> [TASK INSTRUCTIONS] Below are records; reproduce exactly the lines from the one that has "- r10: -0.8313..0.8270" through the one that has "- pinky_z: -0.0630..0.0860", ends included, and nothing more.

(Data items)
══════

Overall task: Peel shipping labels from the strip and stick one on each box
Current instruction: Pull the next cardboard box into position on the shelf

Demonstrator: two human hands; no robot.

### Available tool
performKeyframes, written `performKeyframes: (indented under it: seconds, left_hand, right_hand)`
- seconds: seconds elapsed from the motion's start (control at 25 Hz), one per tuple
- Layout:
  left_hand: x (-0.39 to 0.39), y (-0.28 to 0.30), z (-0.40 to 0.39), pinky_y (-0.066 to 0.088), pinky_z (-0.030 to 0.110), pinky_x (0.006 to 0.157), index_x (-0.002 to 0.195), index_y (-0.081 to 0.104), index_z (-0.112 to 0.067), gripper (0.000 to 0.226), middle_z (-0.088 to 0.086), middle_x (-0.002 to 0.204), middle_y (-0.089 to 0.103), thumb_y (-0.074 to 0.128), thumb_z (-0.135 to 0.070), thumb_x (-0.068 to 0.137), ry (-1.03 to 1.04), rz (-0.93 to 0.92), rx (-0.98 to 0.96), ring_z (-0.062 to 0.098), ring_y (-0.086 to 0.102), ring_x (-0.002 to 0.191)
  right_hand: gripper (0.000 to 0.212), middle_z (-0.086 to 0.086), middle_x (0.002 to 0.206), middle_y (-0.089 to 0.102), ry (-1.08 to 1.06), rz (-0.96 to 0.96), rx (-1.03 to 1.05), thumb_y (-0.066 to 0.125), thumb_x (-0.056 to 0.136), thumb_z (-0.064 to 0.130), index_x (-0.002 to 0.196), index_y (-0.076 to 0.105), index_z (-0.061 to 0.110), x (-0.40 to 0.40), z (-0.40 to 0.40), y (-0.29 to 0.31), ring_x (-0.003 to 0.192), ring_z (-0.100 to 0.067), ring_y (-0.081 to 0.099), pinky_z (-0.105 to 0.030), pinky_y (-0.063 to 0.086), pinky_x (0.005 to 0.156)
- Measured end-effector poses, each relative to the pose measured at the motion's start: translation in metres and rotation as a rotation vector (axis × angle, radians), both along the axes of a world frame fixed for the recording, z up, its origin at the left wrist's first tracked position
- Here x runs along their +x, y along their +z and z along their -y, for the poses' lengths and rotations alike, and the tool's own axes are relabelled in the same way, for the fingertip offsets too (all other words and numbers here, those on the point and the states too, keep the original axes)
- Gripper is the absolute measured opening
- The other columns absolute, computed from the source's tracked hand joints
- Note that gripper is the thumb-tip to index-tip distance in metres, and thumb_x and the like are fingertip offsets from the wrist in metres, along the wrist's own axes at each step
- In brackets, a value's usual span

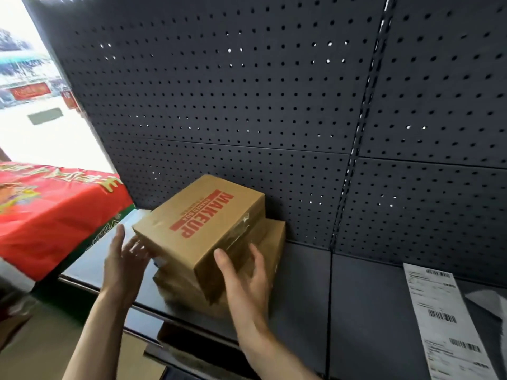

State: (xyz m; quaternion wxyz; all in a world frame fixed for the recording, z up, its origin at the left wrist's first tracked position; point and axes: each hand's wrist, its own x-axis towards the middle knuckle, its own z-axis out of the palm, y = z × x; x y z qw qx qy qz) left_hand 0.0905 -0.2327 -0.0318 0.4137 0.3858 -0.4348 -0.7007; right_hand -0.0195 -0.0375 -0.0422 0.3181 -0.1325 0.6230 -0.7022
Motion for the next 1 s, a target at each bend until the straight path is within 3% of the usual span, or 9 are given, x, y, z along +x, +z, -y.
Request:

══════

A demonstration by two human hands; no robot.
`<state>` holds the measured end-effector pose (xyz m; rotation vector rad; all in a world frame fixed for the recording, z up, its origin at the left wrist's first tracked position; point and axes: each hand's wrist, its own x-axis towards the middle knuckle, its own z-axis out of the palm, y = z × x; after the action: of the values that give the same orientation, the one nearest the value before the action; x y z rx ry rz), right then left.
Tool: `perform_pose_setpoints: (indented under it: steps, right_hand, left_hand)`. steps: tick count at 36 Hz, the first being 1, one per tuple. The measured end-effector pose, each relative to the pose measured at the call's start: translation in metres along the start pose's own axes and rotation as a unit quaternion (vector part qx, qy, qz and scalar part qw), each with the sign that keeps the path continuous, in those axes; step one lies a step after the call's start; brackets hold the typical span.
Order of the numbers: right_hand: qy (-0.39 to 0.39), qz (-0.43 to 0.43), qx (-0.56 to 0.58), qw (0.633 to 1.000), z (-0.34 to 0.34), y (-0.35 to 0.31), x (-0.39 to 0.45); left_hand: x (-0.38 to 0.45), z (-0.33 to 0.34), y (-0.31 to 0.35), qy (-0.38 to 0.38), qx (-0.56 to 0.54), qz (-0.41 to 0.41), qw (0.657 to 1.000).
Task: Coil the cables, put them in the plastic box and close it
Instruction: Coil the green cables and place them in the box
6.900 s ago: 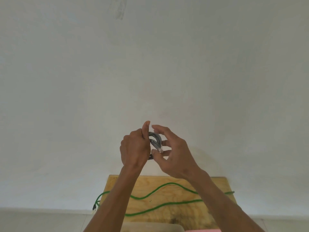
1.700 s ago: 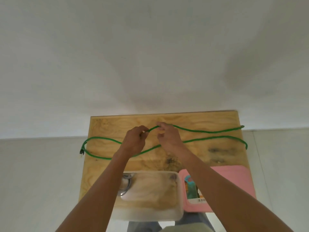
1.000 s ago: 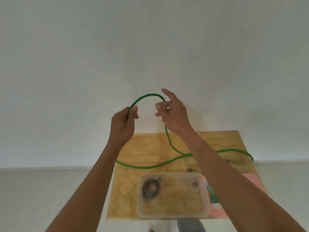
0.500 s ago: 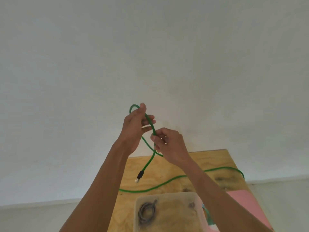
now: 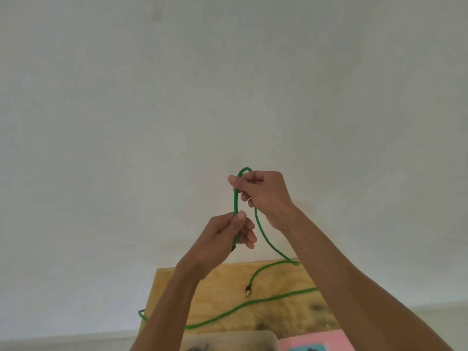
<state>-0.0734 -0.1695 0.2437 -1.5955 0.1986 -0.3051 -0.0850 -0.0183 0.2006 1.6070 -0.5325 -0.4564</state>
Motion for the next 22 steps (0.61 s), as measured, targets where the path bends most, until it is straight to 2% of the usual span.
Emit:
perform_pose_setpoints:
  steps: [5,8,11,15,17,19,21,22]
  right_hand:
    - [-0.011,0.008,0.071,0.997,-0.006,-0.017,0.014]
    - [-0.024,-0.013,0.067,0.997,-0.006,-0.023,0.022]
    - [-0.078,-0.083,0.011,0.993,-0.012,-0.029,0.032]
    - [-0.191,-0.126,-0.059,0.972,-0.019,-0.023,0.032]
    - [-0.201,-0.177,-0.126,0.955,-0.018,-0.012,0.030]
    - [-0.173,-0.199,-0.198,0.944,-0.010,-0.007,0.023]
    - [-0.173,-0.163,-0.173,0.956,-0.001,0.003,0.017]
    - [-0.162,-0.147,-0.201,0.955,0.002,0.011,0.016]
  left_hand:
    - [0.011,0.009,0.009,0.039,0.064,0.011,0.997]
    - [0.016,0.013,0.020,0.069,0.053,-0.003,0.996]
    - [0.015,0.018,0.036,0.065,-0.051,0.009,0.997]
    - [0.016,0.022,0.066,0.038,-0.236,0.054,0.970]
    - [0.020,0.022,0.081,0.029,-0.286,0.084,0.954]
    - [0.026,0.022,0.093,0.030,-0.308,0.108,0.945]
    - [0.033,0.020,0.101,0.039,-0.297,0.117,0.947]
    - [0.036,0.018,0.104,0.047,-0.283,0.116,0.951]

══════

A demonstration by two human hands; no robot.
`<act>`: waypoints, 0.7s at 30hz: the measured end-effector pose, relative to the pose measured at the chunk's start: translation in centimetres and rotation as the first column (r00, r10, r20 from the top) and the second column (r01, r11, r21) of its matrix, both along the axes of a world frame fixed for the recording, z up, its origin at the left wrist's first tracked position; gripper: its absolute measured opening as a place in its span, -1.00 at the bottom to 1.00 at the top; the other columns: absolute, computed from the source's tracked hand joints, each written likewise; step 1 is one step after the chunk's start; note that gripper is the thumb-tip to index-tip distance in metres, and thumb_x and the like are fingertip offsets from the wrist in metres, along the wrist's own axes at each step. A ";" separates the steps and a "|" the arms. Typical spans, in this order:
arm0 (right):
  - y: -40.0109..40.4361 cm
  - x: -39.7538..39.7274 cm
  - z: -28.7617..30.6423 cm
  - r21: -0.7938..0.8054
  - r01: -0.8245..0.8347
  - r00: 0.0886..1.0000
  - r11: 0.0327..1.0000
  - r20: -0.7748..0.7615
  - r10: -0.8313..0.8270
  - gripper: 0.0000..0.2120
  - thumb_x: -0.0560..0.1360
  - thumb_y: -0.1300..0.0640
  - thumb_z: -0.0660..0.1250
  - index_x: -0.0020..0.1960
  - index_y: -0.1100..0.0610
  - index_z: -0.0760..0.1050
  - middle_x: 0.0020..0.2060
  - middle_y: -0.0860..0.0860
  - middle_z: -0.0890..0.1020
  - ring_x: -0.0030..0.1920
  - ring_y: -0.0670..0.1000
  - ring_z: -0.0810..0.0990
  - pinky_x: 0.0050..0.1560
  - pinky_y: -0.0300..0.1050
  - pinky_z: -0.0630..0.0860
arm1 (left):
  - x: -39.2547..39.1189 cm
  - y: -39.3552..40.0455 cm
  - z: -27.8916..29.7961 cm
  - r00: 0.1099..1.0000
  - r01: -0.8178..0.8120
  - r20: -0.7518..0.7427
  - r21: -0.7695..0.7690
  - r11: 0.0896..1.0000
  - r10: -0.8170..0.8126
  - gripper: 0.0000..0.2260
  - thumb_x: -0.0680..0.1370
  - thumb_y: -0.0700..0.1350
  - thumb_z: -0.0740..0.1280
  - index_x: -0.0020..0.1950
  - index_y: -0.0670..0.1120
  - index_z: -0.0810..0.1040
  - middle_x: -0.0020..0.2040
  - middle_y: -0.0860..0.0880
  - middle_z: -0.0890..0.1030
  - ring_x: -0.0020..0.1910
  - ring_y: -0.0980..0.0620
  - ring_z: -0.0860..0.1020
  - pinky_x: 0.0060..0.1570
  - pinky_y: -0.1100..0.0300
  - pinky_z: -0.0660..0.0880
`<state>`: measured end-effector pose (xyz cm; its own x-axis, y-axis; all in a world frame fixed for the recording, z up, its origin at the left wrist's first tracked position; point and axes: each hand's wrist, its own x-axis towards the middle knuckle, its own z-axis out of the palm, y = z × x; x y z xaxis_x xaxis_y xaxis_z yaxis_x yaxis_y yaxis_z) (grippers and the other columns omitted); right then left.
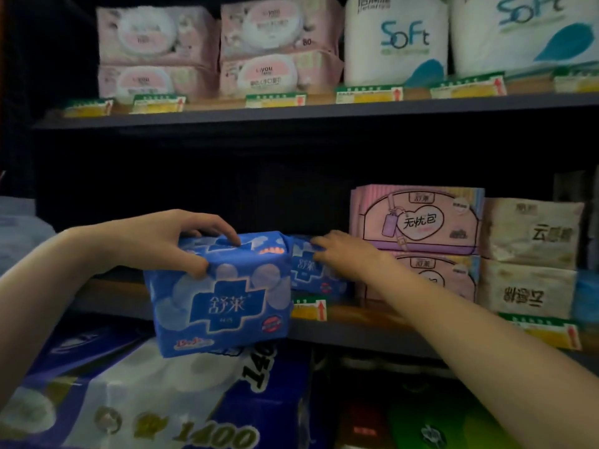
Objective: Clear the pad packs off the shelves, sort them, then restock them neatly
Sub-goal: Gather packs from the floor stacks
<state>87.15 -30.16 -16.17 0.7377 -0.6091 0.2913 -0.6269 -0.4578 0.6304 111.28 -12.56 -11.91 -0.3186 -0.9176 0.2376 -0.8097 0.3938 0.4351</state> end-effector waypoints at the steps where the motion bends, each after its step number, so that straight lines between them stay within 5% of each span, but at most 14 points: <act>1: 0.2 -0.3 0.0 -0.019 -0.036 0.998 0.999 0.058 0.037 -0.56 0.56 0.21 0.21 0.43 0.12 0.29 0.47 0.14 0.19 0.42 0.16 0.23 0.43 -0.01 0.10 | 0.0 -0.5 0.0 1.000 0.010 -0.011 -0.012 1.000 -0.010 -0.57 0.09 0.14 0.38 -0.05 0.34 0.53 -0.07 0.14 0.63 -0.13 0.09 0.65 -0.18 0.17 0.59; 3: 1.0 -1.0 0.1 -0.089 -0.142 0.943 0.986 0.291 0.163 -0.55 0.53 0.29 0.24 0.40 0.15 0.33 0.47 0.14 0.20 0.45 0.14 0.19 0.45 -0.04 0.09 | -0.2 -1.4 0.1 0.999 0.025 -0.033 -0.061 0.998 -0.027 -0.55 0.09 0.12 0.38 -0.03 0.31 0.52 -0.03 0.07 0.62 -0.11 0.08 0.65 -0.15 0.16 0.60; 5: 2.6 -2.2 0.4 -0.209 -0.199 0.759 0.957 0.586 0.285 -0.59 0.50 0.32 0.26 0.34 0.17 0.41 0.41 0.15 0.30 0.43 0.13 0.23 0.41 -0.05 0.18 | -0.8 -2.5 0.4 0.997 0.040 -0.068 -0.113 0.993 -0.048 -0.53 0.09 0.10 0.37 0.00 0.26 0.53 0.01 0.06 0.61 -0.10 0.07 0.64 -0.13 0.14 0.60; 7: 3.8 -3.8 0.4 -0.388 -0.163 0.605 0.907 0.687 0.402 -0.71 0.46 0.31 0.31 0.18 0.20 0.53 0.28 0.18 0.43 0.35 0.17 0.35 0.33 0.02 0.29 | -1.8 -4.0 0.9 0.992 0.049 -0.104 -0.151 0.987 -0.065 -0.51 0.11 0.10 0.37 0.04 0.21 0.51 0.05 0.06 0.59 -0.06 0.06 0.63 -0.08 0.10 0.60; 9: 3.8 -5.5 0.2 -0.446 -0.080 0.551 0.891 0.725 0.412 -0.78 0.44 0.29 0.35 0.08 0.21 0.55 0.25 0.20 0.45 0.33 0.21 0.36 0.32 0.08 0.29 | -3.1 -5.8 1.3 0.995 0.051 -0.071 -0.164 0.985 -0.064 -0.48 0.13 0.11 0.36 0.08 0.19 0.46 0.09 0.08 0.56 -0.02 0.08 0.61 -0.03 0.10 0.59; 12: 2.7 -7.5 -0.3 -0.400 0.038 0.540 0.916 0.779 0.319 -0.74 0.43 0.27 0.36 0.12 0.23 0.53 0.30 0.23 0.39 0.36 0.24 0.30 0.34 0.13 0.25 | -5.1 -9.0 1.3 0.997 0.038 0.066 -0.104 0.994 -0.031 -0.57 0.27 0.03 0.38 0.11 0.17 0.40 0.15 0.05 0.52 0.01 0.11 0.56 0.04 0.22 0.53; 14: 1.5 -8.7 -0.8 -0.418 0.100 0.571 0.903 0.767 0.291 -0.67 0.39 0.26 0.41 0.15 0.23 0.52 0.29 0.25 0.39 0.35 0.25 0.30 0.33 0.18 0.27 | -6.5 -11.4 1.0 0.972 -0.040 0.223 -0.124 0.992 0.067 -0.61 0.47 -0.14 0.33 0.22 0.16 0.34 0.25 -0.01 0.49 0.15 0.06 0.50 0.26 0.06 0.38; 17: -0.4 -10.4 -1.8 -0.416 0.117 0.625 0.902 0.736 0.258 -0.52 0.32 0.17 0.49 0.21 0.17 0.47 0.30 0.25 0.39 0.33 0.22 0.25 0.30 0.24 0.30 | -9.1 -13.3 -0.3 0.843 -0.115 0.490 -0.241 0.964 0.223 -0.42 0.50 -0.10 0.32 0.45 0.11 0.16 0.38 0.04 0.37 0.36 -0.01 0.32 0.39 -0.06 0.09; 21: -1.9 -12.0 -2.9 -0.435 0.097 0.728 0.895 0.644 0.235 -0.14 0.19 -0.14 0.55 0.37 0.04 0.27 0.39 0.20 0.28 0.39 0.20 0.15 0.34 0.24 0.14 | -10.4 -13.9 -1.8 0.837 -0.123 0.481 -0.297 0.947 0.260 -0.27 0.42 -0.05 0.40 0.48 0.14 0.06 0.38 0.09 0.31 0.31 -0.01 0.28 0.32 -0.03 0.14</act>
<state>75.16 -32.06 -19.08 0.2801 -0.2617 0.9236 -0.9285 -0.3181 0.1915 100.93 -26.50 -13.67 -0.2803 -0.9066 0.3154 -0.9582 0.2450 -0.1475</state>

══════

> [PROBLEM SOLUTION]
  - r10: -0.8313..0.8270
  - gripper: 0.0000..0.2120
  - thumb_x: -0.0560..0.1360
  - thumb_y: -0.1300..0.0640
  - thumb_z: -0.0660..0.1250
  - index_x: -0.0020..0.1960
  - index_y: -0.1100..0.0610
  - index_z: -0.0760..0.1050
  - middle_x: 0.0020..0.2060
  - middle_y: -0.0860..0.0860
  - middle_z: -0.0890..0.1020
  - ring_x: -0.0030..0.1920
  - ring_y: -0.0670..0.1000
  - ring_z: -0.0810..0.0990
  - pinky_x: 0.0050..0.1560
  - pinky_y: -0.0300..0.1050
  - pinky_z: -0.0630..0.0860

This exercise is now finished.